There were many specific processes that took place to adapt the HOP-C program to better support the needs of Indigenous youth exiting homelessness. First and foremost, the HOP-C program was selected as a viable program due to its original program structure, such that prior to adaptation, it was already designed with flexibility to meet the needs of marginalized populations. After HOP-C had been chosen as the program that would be adapted, there were specific methods used in order to decide upon appropriate adaptations. The success of a new intervention within a health care agency is related to how a program is suited to the agency's needs, but also how it is implemented within that agency. Although cultural adaptation often involves the modification of program content, it also involves modification of organizational structures in order to adequately implement a new program. Adapting processes within an organization to reflect cultural adaptation, even one that is Indigenous-led, can affect the success of an intervention. Ultimately, specific strategies were implemented to achieve successful adaptation at the organizational, staff, and youth level.
While the current adaptation was conducted prior to the publication of the MECC (McIlduff et al., 2020), the adaptation processes used in this study were congruent with many of the core aspects of the MECC. This was due to the collaborative research partnerships between the research team, the Indigenous community partner, and their research advisory that were all grounded in OCAP principles. Indeed, the adaptation involved significant attention paid to the cultural context of the youth it was being adapted for, as well as the cultural traditions, values, and beliefs of the Anishinabek people. The adaptation also involved partnerships founded on respect and trust, as well as ongoing collaboration and consultation with the surrounding communities’ leadership regarding the project aims and meeting the needs of their communities. Dissemination of findings followed OCAP principles and was at the discretion of the Indigenous partner. Notably, the MECC also includes consideration for ecological fit and sustainability of an adapted intervention, which was a challenge of the current adaptation due to funding constraints.
Changes to the original HOP-C program were implemented in the overall structure of the program, as well as in each area of service provision (case management, mental health, and peer mentorship). Structural changes involved both the prioritization of hiring staff who were Indigenous and/or had a background in Indigenous knowledge and values as well as the inclusion of a cultural wellness mentor as an additional service included in the core support offered in the program.
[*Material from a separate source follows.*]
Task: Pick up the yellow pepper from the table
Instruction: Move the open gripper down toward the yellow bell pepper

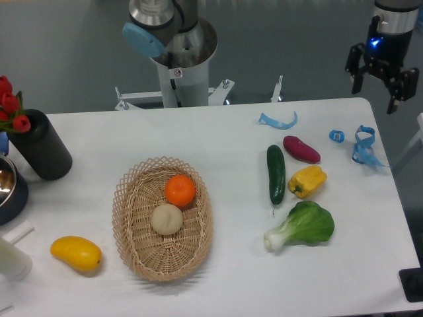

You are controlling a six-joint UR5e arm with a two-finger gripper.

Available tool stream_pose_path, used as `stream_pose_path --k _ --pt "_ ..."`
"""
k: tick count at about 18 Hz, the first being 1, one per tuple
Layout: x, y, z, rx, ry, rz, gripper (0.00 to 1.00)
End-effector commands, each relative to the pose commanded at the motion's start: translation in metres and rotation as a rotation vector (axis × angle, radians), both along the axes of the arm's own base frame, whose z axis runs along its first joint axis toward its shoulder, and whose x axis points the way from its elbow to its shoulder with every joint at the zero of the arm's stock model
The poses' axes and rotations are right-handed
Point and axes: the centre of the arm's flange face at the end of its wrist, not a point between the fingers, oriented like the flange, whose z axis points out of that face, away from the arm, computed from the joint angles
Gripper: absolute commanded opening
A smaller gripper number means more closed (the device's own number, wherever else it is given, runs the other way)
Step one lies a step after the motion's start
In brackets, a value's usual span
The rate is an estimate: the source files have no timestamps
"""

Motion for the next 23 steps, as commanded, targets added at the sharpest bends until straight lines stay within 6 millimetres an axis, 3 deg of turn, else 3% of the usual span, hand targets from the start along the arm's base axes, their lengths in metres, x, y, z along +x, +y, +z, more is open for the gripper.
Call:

Both these changes supported the notion that Indigenous culture, and supporting the cultural identity of the youth involved in the program, was needed. The role of the cultural wellness mentor was also designated to collaborate with the other staff members in the program to ensure that Indigenous culture would be embedded in each support offered. These changes prioritized cultural wellness as equally important to other support services for youth exiting homelessness, as well as understanding that culture interacted with other services provided (e.g., mental health services could not be offered without understanding and incorporating Indigenous views of wellbeing). Indeed, staff highlighted that making Indigenous culture and values the foundation of the program was ultimately integral to its success.
Content adaptations were also made to case management, counseling, and peer support services with variable success. Changes to case management and counseling prioritized reducing common barriers to care that Indigenous youth experience in the community. Many Indigenous youth who experience homelessness have experienced complex histories with service providers (including child welfare involvement) and trauma (both prior and during homelessness; Kidd, Thistle, et al., 2019), and ultimately may have difficulty developing trusting relationships with service providers. To minimize this, the case managers prioritized relationship-building and flexibility in their approach. Staff viewed this as being a fundamental reason why youth trusted them to support them in helping to navigate services in the community.
Meanwhile, the counselor's role was modified to prioritize patience (through an “open door” policy to therapy, rather than solely offering weekly appointments), flexibility (offering services in locations that were feasible and safe for the youth), development of trust (through the counselor's attendance at many groups), and promotion of cultural identity (through incorporating Indigenous teachings into the interventions used). The youth reported valuing the development of trust, patience, and flexibility of the counselor, though did not explicitly speak to the utility of incorporation of Indigenous teachings into interventions.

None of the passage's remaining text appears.